→ REQUIRED ACTION
Using the entries below, copy exactly each line from the line with "This document shows" up to and including the line with "(79, 87) to (29, 329): 143", with every picture left out.

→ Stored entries

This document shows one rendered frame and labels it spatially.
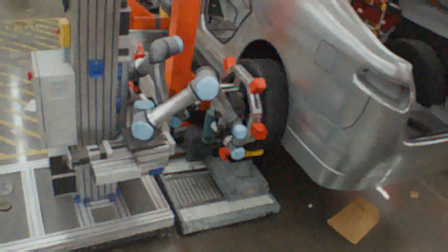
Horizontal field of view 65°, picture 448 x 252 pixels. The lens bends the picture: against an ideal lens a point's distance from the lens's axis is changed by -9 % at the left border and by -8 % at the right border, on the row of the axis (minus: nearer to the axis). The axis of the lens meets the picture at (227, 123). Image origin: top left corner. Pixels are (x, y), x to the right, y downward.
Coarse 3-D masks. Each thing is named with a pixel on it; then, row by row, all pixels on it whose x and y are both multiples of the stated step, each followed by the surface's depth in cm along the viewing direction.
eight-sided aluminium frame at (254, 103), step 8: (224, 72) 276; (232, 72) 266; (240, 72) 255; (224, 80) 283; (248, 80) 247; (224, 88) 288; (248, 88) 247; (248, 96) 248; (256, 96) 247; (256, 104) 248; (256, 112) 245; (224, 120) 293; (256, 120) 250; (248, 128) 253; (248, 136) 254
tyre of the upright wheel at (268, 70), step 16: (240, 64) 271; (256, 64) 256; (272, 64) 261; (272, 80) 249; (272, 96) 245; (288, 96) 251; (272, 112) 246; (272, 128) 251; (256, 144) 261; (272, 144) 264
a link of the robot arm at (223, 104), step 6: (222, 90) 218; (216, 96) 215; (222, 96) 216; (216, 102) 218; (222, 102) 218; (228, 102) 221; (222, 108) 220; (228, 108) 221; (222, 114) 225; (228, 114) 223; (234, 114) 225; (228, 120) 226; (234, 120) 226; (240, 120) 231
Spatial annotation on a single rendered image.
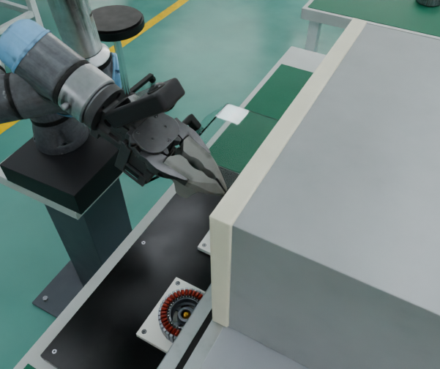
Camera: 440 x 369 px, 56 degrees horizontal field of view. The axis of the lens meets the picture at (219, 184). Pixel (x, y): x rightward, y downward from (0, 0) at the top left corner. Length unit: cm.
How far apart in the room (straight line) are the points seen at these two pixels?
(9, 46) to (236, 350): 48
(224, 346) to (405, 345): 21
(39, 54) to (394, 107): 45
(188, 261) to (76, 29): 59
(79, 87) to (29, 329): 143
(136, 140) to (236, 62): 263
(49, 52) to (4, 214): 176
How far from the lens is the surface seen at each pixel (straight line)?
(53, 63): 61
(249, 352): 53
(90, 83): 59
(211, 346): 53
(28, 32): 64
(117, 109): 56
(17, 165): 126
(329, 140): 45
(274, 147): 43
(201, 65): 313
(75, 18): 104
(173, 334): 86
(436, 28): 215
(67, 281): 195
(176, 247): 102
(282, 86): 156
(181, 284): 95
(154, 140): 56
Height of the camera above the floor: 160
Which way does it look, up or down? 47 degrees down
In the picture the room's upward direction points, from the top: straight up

==

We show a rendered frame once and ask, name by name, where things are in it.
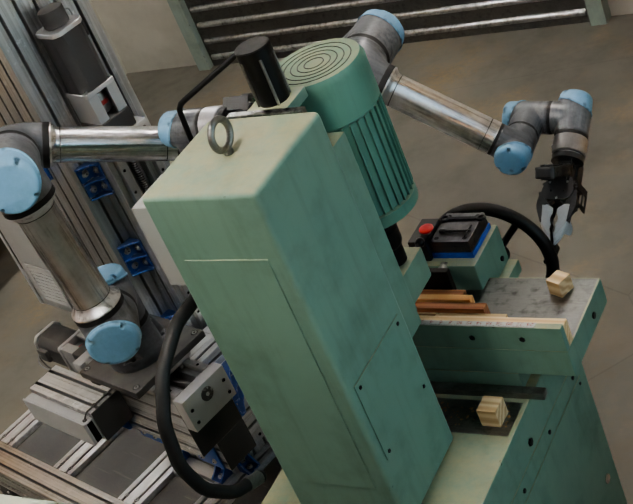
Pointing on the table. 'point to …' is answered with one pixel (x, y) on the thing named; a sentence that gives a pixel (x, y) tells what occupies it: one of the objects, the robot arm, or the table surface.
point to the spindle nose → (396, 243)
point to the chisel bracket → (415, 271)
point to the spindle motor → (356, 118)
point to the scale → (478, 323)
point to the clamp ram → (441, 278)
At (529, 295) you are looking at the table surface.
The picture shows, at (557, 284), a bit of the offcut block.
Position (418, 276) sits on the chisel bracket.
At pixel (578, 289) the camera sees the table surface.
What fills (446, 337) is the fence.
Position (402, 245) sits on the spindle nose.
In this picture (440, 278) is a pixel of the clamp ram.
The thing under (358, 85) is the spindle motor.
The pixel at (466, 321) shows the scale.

* * *

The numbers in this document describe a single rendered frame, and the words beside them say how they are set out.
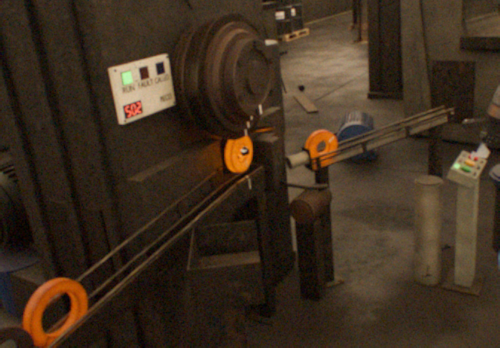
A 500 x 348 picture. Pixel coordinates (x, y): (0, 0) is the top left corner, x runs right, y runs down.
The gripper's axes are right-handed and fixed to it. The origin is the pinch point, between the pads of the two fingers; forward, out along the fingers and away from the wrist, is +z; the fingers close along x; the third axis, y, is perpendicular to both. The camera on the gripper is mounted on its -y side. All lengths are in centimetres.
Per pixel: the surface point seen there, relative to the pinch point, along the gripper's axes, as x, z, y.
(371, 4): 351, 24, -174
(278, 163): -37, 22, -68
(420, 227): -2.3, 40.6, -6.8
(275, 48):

→ SOLUTION TO THIS EXERCISE
This document shows one rendered frame and labels it spatially.
Horizontal field of view 65°, picture 448 x 252 pixels. The lens bends the picture: against an ideal lens a point's distance from the lens's axis is changed by -9 % at the left border and by -8 % at the right border, on the row of the axis (minus: nearer to the axis). The axis of the lens meets the picture at (227, 123). Image origin: top left corner. Pixels are (x, y), x to the right, y downward.
Coarse 3-D masks. Each thing is named with a pixel on it; then, row by row, all pixels on it whose x and y are both multiples of the stated step, each followed by the surface's depth in cm along the viewing direction.
eight-sided aluminium frame at (254, 103), step 8: (224, 72) 276; (232, 72) 266; (240, 72) 255; (224, 80) 283; (248, 80) 247; (224, 88) 288; (248, 88) 247; (248, 96) 248; (256, 96) 247; (256, 104) 248; (256, 112) 245; (224, 120) 293; (256, 120) 250; (248, 128) 253; (248, 136) 254
tyre of the upright wheel at (268, 70), step 16: (240, 64) 271; (256, 64) 256; (272, 64) 261; (272, 80) 249; (272, 96) 245; (288, 96) 251; (272, 112) 246; (272, 128) 251; (256, 144) 261; (272, 144) 264
a link of the robot arm at (223, 104), step 6: (222, 90) 218; (216, 96) 215; (222, 96) 216; (216, 102) 218; (222, 102) 218; (228, 102) 221; (222, 108) 220; (228, 108) 221; (222, 114) 225; (228, 114) 223; (234, 114) 225; (228, 120) 226; (234, 120) 226; (240, 120) 231
Spatial annotation on a single rendered image.
Camera: 440 x 369 px, 56 degrees horizontal field of view. The axis of the lens meets the picture at (219, 184). Pixel (x, y): x rightward, y downward from (0, 0) at the top left corner. Length unit: cm.
How far apart in the room (straight line) are the points seen at these two pixels?
(9, 46) to (236, 350): 48
(224, 346) to (405, 345): 21
(39, 54) to (394, 107): 45
(188, 261) to (76, 29): 59
(79, 87) to (29, 329): 143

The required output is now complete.